N.-B. — On trouvera — reprises et développées — les idées de cette étude dans une brochure : Le Règne de l’Envie, que va publier « La Brochure mensuelle »,

JALOUSIE. La jalousie sexuelle est caractérisée par le besoin d’exclusivité dans la possession des êtres que l’on aime, ou que l’on désire. Ce besoin se traduit par la souffrance morale plus ou moins vive que l’on éprouve, lorsque l’on soupçonne, et surtout lorsque l’on constate, qu’ils accordent à d’autres que nous leurs caresses, ou brûlent de les leur accorder. Il en résulte un état de tristesse et de colère, qui peut aller jusqu’au meurtre et au suicide, tout au moins jusqu’à des violences graves. Communément les jaloux recourent a toute sorte de stratagèmes intéressés, pour éloigner leurs rivaux, et ramener à eux seuls l’objet de leurs convoitises. Ils usent tantôt de la prière et tantôt de la menace ; mettent en valeur des principes moraux et des arguments sociaux, dont ils paraissaient n’avoir auparavant nul souci. Les sages seuls s’abstiennent stoïquement, sachant par expérience combien sont vaines, la plupart du temps, ces manœuvres ; combien leur résultat le plus clair est, en nous rendant ridicules ou odieux, d’achever d’éloigner de nous des personnes que nous aurions voulu, pour le reste de l’existence, ou tout au moins jusqu’à extinction de notre flamme, lier à notre destin.

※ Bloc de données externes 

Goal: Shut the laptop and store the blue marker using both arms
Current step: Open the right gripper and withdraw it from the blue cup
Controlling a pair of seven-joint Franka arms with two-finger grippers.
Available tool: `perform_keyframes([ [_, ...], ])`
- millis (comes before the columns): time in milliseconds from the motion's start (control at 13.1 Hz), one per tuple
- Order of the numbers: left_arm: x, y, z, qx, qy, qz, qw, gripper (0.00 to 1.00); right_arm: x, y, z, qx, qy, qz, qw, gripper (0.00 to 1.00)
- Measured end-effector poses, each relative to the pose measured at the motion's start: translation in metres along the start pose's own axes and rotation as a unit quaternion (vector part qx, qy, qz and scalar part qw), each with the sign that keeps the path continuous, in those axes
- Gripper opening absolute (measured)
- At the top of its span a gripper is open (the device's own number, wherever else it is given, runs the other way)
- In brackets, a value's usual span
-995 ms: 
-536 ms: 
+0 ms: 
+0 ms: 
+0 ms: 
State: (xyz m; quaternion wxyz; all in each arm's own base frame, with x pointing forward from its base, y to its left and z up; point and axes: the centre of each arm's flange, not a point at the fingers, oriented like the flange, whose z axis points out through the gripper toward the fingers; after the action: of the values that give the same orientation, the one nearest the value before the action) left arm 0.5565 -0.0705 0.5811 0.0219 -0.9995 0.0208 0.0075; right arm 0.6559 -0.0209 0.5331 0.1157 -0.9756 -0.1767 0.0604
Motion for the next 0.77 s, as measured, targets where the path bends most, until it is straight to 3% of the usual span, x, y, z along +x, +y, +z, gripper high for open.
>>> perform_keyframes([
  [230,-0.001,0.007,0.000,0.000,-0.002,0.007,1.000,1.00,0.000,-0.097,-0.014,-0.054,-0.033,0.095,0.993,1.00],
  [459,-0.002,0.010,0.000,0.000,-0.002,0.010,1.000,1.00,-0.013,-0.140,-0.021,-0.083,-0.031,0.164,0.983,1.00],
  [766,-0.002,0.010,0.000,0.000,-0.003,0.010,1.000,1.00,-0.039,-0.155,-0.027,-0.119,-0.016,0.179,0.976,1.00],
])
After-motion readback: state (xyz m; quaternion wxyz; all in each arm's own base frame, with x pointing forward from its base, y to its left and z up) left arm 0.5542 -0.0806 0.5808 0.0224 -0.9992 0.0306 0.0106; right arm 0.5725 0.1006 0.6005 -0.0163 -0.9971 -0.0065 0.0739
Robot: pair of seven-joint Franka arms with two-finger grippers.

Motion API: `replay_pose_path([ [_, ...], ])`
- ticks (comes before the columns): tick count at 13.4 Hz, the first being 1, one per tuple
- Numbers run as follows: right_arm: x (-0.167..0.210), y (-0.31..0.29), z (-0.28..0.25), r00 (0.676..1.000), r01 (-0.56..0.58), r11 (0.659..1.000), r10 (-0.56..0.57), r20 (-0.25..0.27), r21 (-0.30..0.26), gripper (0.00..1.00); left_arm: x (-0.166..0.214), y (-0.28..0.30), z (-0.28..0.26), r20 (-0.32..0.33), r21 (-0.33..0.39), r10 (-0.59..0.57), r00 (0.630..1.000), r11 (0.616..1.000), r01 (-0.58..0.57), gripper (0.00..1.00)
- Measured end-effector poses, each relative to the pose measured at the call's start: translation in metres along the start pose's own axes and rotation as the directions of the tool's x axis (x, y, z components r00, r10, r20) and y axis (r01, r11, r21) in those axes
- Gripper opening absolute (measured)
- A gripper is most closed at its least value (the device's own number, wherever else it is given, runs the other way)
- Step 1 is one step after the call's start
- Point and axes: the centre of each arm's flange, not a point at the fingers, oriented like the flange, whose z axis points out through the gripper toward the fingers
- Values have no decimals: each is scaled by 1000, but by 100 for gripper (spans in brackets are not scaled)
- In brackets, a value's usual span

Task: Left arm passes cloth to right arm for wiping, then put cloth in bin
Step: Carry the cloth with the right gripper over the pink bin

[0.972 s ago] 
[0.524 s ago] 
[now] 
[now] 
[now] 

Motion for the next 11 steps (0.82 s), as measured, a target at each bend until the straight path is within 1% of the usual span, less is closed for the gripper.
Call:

La jalousie n’est pas le produit d’un raisonnement philosophique. Comme l’amour, la haine, la douleur, ou le plaisir, elle surgit en nous indépendamment de notre volonté, et il ne dépend pas de notre caprice qu’elle cesse ou non de nous torturer moralement. Mais ceci n’en légitime pas les excès, et ne comporte point que nous ne puissions réagir contre cette passion détestable, jusqu’à l’empêcher de nuire à nous-mêmes et aux autres, comme il nous est loisible de réagir contre la tyrannie des instincts et l’entraînement des mauvaises habitudes.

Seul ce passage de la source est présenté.